I'm going to take some time to document everything I have discovered and will provide it in the next post.
I will put this out there so others can have a fair warning up front. I don't see why anyone can't program in as many beliefs as they want in a day BUT I would suggest they keep them all around one or two areas they want to focus on and keep then very tight for example 1.) loving yourself and 2.) being loveable or another example might be around 1.) feeling safe and secure and 2.) calm and relaxed in tense situations.
As mentioned, what I experienced was very intense, to the point I don't think the average Joe would want to encounter. It could be physically and mentally debilitating/maddening. My belief is that it was caused by not only the number of beliefs by the wide variety of beliefs.

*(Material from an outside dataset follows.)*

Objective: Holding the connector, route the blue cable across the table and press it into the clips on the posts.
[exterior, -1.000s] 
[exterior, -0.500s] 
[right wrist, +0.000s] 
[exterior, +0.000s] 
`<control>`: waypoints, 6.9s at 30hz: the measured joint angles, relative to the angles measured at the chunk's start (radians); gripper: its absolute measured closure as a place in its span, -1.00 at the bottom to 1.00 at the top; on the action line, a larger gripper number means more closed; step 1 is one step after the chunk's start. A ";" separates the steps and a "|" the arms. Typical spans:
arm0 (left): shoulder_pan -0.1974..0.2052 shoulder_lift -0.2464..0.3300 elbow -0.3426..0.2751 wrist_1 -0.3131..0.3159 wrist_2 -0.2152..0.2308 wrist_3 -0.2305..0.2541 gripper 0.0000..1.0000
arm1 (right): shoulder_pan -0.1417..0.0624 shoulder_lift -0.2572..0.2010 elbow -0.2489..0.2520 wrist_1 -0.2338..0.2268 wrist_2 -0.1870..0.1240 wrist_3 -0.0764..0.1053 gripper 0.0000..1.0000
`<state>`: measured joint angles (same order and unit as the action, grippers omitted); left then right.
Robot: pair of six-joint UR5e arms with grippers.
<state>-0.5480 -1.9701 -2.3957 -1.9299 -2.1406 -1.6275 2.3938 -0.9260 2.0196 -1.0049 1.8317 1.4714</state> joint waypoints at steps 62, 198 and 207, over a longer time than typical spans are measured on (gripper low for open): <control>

I can't imagine how much recalibrating of the subconscious this caused.
Each of these were programmed in at least once with either pstec positive, extra positive, an accelerator or multiples of each.
Here are the beliefs I installed:
I am calm and relaxed all of the time
I feel calm and relaxed in all situations
I am always calm and relaxed
I love myself more every day
I love myself all of the time
I am grateful for everything in my life
I am happy all the time
I am comfortable in all situations
I am comfortable with myself all the time
I am always safe and secure
I am fearless in all situations
I am safe and secure when I am at work
I am more calm and relaxed every day
I am fearless and confident when I am at work
I am a good person
I am ok with who I am
I am proud of who I am
I am proud of myself
I am proud of my accomplishments
I am perfect the way I am now
I appreciate myself
It's easy being me
I always think positively
Everything about me is easy
I am always having fun
I am a fun person
I am having fun all the time
I can have fun doing anything
I can always find good meaning in everything
My world takes care of me
Everything in my life is easy
My job is easy
My life is easy
My success at work is effortless
I am a successful and accomplished executive
I am worthy of success
I am worthy of my successes
I can now be ok with selling
Selling is good for me
Selling is temporary and helps me succeed
Selling is easy
I am successful at work
I appreciate my job
I am successful
I will be back with my refocused approach to my new findings. This is going to be fun and WONDERFUL to be free from!